▸ What the task asks:
Check every line of the data below for the string "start", and copy the ones that hold it.

▸ Collected data:
- - - - - - -
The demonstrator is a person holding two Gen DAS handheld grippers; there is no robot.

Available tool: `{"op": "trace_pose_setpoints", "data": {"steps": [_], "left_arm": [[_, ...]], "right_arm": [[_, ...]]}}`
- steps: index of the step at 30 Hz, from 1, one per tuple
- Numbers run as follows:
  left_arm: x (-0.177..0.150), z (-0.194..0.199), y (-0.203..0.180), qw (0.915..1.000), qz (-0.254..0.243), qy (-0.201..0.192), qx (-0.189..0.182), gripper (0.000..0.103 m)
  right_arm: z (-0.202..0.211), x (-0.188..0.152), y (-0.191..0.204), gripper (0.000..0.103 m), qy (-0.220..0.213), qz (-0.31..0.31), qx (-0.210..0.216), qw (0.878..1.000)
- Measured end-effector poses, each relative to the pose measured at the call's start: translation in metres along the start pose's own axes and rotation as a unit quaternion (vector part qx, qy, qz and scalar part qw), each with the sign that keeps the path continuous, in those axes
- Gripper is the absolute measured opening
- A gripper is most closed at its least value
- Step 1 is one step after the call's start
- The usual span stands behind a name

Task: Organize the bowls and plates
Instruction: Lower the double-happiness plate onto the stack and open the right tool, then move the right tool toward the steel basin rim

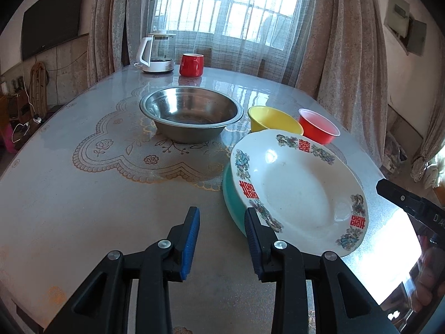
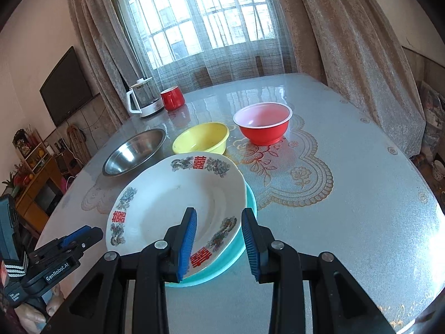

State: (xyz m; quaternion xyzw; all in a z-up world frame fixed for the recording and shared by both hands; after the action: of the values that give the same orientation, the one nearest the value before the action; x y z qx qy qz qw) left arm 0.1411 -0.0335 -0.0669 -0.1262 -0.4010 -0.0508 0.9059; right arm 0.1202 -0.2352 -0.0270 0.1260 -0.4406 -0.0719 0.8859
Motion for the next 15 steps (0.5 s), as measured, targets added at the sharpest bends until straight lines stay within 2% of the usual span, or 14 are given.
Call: {"op": "trace_pose_setpoints", "data": {"steps": [6, 15], "left_arm": [[-0.002, 0.012, 0.01, 0.9999, 0.009, -0.007, 0.012, 0.034], [-0.019, -0.002, 0.036, 0.9985, 0.039, 0.027, 0.025, 0.034]], "right_arm": [[0.0, 0.001, 0.049, 0.034, 0.009, 0.046, 0.051, 0.998], [-0.016, -0.027, 0.098, 0.034, 0.046, 0.09, 0.09, 0.991]]}}
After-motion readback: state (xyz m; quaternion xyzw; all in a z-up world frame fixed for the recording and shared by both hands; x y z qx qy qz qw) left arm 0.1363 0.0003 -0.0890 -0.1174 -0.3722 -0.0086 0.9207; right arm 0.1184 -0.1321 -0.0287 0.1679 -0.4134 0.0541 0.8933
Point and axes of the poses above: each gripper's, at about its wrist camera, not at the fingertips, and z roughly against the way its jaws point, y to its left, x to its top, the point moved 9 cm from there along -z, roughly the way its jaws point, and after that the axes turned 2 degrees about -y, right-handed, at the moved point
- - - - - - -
▸ Reply to the task:
- Measured end-effector poses, each relative to the pose measured at the call's start: translation in metres along the start pose's own axes and rotation as a unit quaternion (vector part qx, qy, qz and scalar part qw), each with the sign that keeps the path continuous, in those axes
- Step 1 is one step after the call's start

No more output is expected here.